[What is being asked]
The expected result is a verbatim repetition of the lines from the start of the entries through the line containing "trace: cable", with the pictures removed.
+---+
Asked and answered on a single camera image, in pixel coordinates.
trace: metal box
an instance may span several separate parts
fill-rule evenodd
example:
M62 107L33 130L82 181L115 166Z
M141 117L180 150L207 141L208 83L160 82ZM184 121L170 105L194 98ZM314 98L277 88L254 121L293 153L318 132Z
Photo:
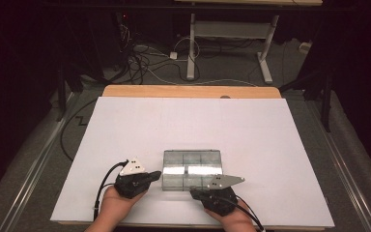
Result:
M215 174L222 174L218 150L164 151L162 190L189 191L206 187Z

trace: wrist
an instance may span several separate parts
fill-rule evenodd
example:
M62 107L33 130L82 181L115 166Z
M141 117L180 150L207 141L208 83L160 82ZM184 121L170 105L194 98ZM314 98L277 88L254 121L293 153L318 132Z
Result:
M248 221L233 222L228 224L222 224L223 229L226 232L256 232L254 224Z
M107 217L99 215L85 232L112 232L119 221L112 221Z

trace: floor
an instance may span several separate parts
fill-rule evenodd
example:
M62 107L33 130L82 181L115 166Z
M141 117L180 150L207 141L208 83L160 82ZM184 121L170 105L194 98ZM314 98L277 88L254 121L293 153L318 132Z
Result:
M149 63L148 72L143 76L138 72L131 84L142 80L143 84L266 86L255 55L261 50L262 42L223 42L221 49L217 44L202 42L200 56L196 59L199 78L191 82L181 80L186 76L186 62L165 61L166 53L161 52L163 48L141 44L136 49L145 57L141 62ZM279 87L295 80L306 58L298 52L299 45L298 41L292 40L271 46L267 58L273 78L271 86ZM136 67L131 67L134 75ZM106 68L104 73L109 77L116 72L113 68ZM56 122L58 108L54 97L53 109L30 134L2 179L0 231L84 231L87 228L87 225L61 225L49 220L71 167L70 159L78 149L85 124L90 120L94 108L90 102L100 96L104 88L87 76L82 78L84 91L68 95L65 119ZM129 78L128 73L118 81ZM328 231L371 231L371 160L347 121L339 99L333 93L331 132L326 133L319 122L319 101L305 101L299 90L287 91L283 98L290 106L333 217L335 227ZM80 119L75 116L81 116L82 122L79 123ZM186 230L121 227L118 231Z

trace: cable
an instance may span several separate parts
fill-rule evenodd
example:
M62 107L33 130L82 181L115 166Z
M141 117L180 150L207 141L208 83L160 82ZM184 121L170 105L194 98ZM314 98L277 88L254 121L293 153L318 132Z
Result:
M117 164L114 164L114 166L112 166L110 168L110 170L108 170L107 174L104 176L103 181L101 182L101 185L99 187L98 195L96 196L95 208L94 208L94 214L93 214L93 220L95 220L98 217L98 214L99 214L99 204L100 204L100 195L101 195L101 191L103 190L103 188L106 187L104 185L104 183L107 181L108 176L118 166L126 166L126 164L128 164L128 160L126 160L124 162L119 162Z
M261 231L265 231L265 228L264 226L261 224L260 220L255 216L255 214L251 214L249 211L247 211L246 209L244 209L242 206L240 206L239 204L236 204L235 202L227 199L227 198L224 198L224 197L221 197L221 196L213 196L214 199L218 199L218 200L222 200L222 201L225 201L225 202L228 202L232 205L234 205L235 207L239 208L241 211L243 211L246 215L248 215L251 219L253 219L255 221L255 223L257 223L258 227L260 227L260 230Z
M62 131L60 132L60 147L62 148L62 151L63 153L65 154L65 156L68 158L68 160L70 161L73 161L73 158L68 154L68 152L66 151L65 149L65 145L63 143L63 134L65 133L65 130L66 130L66 127L68 126L68 124L71 122L71 119L73 119L82 109L84 109L85 107L87 107L88 105L90 105L91 103L93 102L96 102L98 99L94 99L94 100L91 100L89 102L87 102L86 104L84 104L82 107L80 107L71 117L70 119L68 120L68 122L66 122L65 126L62 128Z

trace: hand
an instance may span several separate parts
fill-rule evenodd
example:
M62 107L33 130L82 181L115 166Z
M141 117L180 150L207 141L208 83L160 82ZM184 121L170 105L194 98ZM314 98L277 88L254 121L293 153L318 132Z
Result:
M248 210L248 207L241 200L238 201L238 204L244 207L246 210ZM236 208L231 214L224 216L224 217L207 209L204 209L204 211L209 216L218 220L221 223L222 228L224 228L226 232L240 232L240 231L254 232L256 231L251 218L246 213L244 213L238 208Z
M100 213L98 218L87 228L86 232L108 232L113 231L114 228L122 221L131 210L131 207L146 194L144 191L132 199L127 199L119 195L119 192L114 187L109 187L104 192L101 201Z

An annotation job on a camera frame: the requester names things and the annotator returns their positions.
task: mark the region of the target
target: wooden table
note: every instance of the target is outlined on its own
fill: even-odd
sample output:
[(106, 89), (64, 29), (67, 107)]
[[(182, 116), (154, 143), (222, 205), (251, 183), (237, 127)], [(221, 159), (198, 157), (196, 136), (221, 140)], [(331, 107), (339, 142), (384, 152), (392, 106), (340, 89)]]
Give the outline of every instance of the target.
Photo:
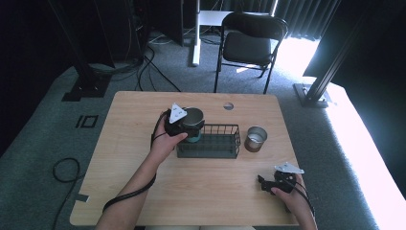
[[(177, 158), (161, 165), (138, 225), (297, 225), (283, 203), (260, 189), (257, 175), (274, 180), (275, 165), (298, 166), (278, 100), (272, 95), (118, 92), (71, 215), (74, 225), (95, 225), (103, 205), (129, 180), (148, 154), (150, 135), (161, 112), (173, 103), (204, 112), (207, 124), (238, 124), (237, 159)], [(227, 110), (224, 104), (234, 109)], [(251, 126), (268, 139), (259, 152), (245, 149)]]

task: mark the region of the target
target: white desk leg
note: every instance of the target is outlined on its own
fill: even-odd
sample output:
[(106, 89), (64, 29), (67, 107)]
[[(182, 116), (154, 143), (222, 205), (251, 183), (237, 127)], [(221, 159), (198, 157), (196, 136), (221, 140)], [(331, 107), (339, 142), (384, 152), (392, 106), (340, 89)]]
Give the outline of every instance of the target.
[(200, 23), (199, 23), (199, 14), (200, 14), (200, 0), (196, 0), (196, 28), (194, 36), (194, 49), (193, 49), (193, 66), (198, 66), (200, 62)]
[(200, 61), (200, 38), (196, 38), (196, 41), (193, 49), (193, 66), (198, 66)]

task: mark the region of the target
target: wrist strap
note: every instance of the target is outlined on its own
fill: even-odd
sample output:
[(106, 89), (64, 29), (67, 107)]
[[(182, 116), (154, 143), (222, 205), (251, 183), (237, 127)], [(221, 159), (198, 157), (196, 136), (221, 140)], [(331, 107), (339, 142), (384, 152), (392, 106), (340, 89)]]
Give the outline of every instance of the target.
[(104, 212), (112, 204), (115, 204), (115, 203), (117, 203), (119, 201), (122, 201), (122, 200), (125, 200), (125, 199), (128, 199), (128, 198), (137, 196), (137, 195), (145, 192), (146, 190), (148, 190), (153, 185), (153, 183), (155, 182), (155, 179), (156, 179), (156, 174), (153, 176), (153, 178), (149, 181), (149, 183), (144, 188), (142, 188), (140, 190), (137, 190), (135, 192), (132, 192), (130, 194), (120, 195), (120, 196), (117, 196), (115, 198), (110, 199), (107, 203), (105, 203), (104, 207), (102, 208), (102, 211)]

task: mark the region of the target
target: sunlight
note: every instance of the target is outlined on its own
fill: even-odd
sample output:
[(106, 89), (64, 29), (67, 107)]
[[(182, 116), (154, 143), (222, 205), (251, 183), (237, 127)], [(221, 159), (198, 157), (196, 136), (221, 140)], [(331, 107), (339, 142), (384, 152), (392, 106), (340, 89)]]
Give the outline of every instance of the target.
[(254, 65), (254, 64), (247, 64), (245, 66), (246, 67), (237, 68), (236, 72), (239, 74), (239, 73), (244, 72), (245, 70), (248, 70), (249, 68), (256, 67), (256, 65)]
[(292, 76), (302, 76), (318, 45), (318, 40), (289, 37), (281, 44), (275, 66), (283, 72), (292, 73)]
[[(331, 85), (328, 94), (333, 95), (334, 90), (346, 95), (344, 88)], [(326, 113), (372, 215), (380, 229), (397, 229), (406, 214), (406, 201), (350, 100), (333, 101)]]

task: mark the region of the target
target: black folding chair
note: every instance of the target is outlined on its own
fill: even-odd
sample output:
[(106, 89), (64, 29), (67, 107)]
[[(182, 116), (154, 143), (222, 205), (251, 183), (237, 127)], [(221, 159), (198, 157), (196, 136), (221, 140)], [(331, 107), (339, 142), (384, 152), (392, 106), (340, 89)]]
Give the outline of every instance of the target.
[[(286, 34), (287, 24), (280, 18), (244, 12), (228, 14), (221, 24), (221, 41), (215, 72), (214, 92), (217, 92), (221, 65), (258, 69), (262, 71), (259, 76), (262, 78), (270, 64), (268, 78), (263, 90), (263, 94), (266, 94), (278, 49)], [(271, 40), (276, 42), (274, 48)], [(247, 67), (232, 62), (254, 64), (258, 67)]]

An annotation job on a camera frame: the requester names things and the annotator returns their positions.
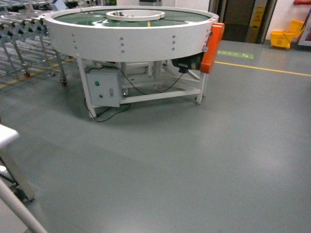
+---+
[Task solution]
Asked and answered on a single camera image, in pixel coordinates.
trace: metal box
an instance may span several separate parts
fill-rule evenodd
example:
M62 107L33 130L82 181L115 166Z
M141 117L180 150L207 141L208 83L160 82ZM184 121L170 105L194 98ZM314 98L277 88L254 121L293 153L318 132Z
Photo:
Result:
M215 174L222 174L218 150L164 151L162 190L189 191L206 187Z

trace: wrist
an instance may span several separate parts
fill-rule evenodd
example:
M62 107L33 130L82 181L115 166Z
M141 117L180 150L207 141L208 83L160 82ZM184 121L170 105L194 98ZM314 98L277 88L254 121L293 153L318 132Z
Result:
M248 221L233 222L228 224L222 224L223 229L226 232L256 232L254 224Z
M107 217L99 215L85 232L112 232L119 221L112 221Z

trace: floor
an instance may span several separate parts
fill-rule evenodd
example:
M62 107L33 130L82 181L115 166Z
M141 117L180 150L207 141L208 83L160 82ZM184 121L170 105L194 98ZM314 98L277 88L254 121L293 153L318 132Z
Result:
M149 63L148 72L143 76L138 72L131 84L142 80L143 84L266 86L255 55L261 50L262 42L223 42L221 49L217 44L202 42L200 56L196 59L199 78L191 82L181 80L186 76L186 62L165 61L166 53L161 52L163 48L141 44L136 49L145 57L141 62ZM279 87L295 80L306 58L298 52L299 45L298 41L292 40L271 46L267 58L273 78L271 86ZM136 67L131 67L134 75ZM106 68L104 73L109 77L116 72L113 68ZM56 122L58 108L54 97L53 109L30 134L2 179L0 231L84 231L87 228L87 225L61 225L49 220L71 167L70 159L78 149L85 124L90 120L94 108L90 102L100 96L104 88L87 76L82 78L84 91L68 95L65 119ZM129 78L128 73L118 81ZM328 231L371 231L371 160L347 121L339 99L333 93L331 132L326 133L319 122L319 101L305 101L299 90L287 91L283 98L290 106L333 217L335 227ZM80 119L75 116L81 116L82 122L79 123ZM186 230L121 227L118 231Z

trace: cable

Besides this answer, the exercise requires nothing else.